:: Information supplied

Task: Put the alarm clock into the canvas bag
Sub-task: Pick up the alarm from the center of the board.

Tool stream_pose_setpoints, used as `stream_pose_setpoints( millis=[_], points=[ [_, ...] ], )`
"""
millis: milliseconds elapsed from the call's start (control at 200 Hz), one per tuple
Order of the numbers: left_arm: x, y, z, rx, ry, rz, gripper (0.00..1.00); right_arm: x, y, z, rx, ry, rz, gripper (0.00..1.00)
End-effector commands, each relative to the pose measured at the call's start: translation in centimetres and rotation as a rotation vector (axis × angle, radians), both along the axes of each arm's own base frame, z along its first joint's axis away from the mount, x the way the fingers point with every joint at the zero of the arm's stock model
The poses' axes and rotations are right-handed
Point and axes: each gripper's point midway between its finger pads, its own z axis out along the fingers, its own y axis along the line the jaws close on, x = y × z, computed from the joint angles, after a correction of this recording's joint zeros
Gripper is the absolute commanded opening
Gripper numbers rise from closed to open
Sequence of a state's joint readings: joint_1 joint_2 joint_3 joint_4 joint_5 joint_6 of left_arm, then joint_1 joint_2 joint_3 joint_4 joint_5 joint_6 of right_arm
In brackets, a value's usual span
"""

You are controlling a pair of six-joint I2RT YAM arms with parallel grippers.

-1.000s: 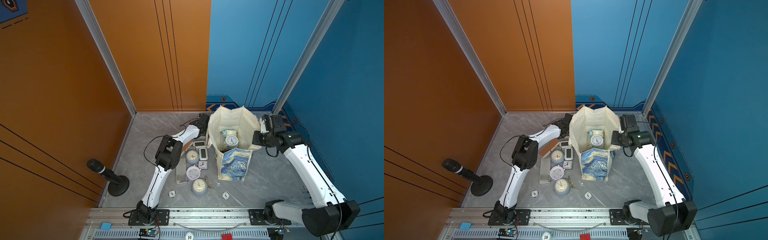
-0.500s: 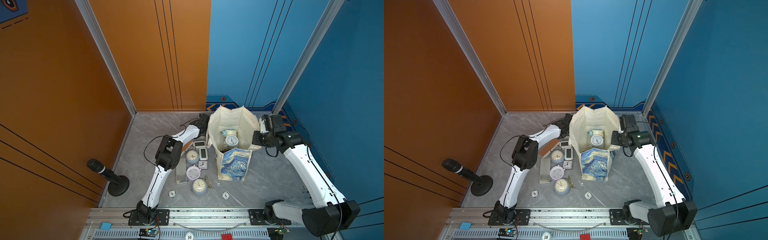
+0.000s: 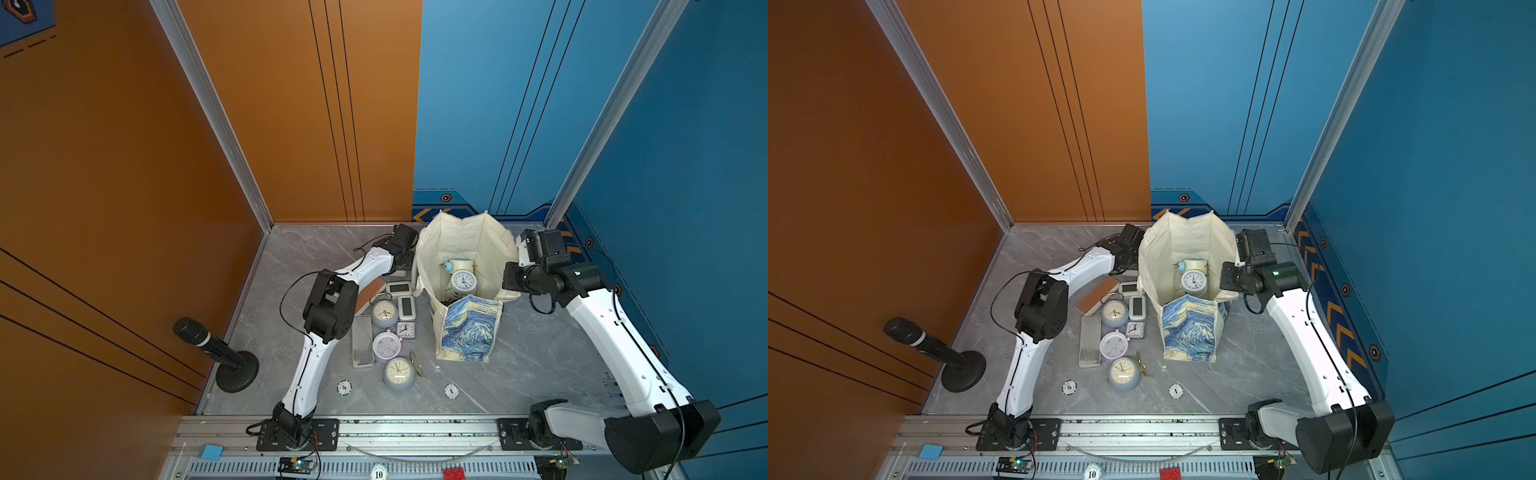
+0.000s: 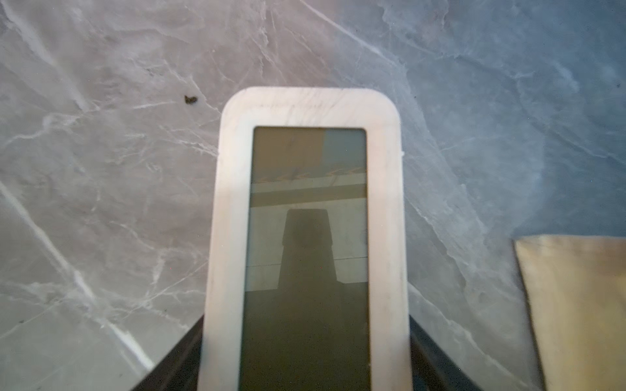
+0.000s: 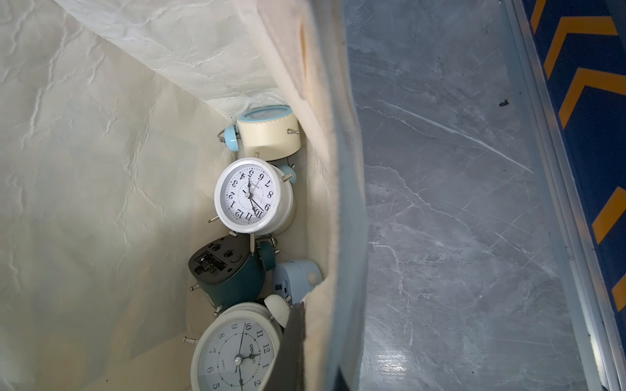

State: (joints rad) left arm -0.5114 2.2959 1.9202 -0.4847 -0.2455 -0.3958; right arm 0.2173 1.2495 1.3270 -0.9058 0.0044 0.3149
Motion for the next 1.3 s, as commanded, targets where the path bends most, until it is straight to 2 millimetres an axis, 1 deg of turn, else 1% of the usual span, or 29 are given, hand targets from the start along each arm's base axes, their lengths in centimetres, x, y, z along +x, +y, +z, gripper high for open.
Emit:
stream_pose_setpoints(
  millis=[0, 95, 165, 365, 440, 450, 611, 801, 866, 1006, 1096, 1171, 1291],
  points=[
    [0.3, 0.4, 6.4, -0.058, -0.104, -0.026, 0.34, -0.6, 0.2, 0.4, 0.000, 0.001, -0.001, 0.06],
    [0.0, 1.0, 8.3, -0.068, -0.131, -0.022, 0.28, -0.6, 0.2, 0.4, -0.001, 0.002, -0.003, 0.06],
    [-0.2, 1.5, 9.7, -0.081, -0.150, -0.021, 0.20, -0.6, 0.2, 0.4, 0.000, 0.003, -0.001, 0.06],
    [-1.3, 2.7, 13.9, -0.108, -0.209, -0.021, 0.14, -0.6, 0.2, 0.3, -0.001, -0.001, -0.001, 0.06],
    [-1.9, 3.0, 15.8, -0.126, -0.238, -0.035, 0.12, -0.6, 0.2, 0.3, 0.000, -0.004, -0.001, 0.06],
    [-2.0, 3.0, 15.8, -0.126, -0.236, -0.036, 0.12, -0.6, 0.2, 0.4, 0.000, -0.005, 0.000, 0.06],
    [-3.8, 3.2, 19.5, -0.154, -0.289, -0.085, 0.12, -0.6, 0.2, 0.3, -0.002, -0.005, -0.001, 0.06],
    [-6.3, 2.8, 23.5, -0.176, -0.355, -0.184, 0.13, -0.5, 0.2, 0.3, -0.003, -0.007, -0.002, 0.06],
    [-7.2, 2.7, 25.0, -0.191, -0.385, -0.222, 0.11, -0.5, 0.2, 0.4, -0.004, -0.010, -0.001, 0.06],
    [-9.1, 1.8, 27.9, -0.249, -0.445, -0.321, 0.08, -0.5, 0.1, 0.6, -0.009, -0.015, -0.002, 0.06],
    [-10.7, 0.3, 29.8, -0.307, -0.492, -0.425, 0.07, -0.5, -0.1, 0.8, -0.013, -0.024, -0.007, 0.06],
    [-11.8, -1.2, 31.0, -0.339, -0.513, -0.503, 0.06, -0.6, -0.2, 1.1, -0.018, -0.032, -0.010, 0.06],
    [-13.4, -4.2, 31.8, -0.354, -0.527, -0.635, 0.05, -0.6, -0.6, 1.8, -0.031, -0.054, -0.016, 0.06]
  ],
)
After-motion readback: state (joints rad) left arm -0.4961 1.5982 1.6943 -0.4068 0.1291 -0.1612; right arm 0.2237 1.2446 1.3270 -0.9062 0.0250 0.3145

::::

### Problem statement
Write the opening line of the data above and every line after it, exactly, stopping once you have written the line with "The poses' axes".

### Written answer
Task: Put the alarm clock into the canvas bag
Sub-task: Pick up the alarm from the center of the board.

Tool stream_pose_setpoints, used as `stream_pose_setpoints( millis=[_], points=[ [_, ...] ], )`
"""
millis: milliseconds elapsed from the call's start (control at 200 Hz), one per tuple
Order of the numbers: left_arm: x, y, z, rx, ry, rz, gripper (0.00..1.00); right_arm: x, y, z, rx, ry, rz, gripper (0.00..1.00)
End-effector commands, each relative to the pose measured at the call's start: translation in centimetres and rotation as a rotation vector (axis × angle, radians), both along the axes of each arm's own base frame, z along its first joint's axis away from the mount, x the way the fingers point with every joint at the zero of the arm's stock model
The poses' axes and rotations are right-handed

With this, there is nothing more to the exercise.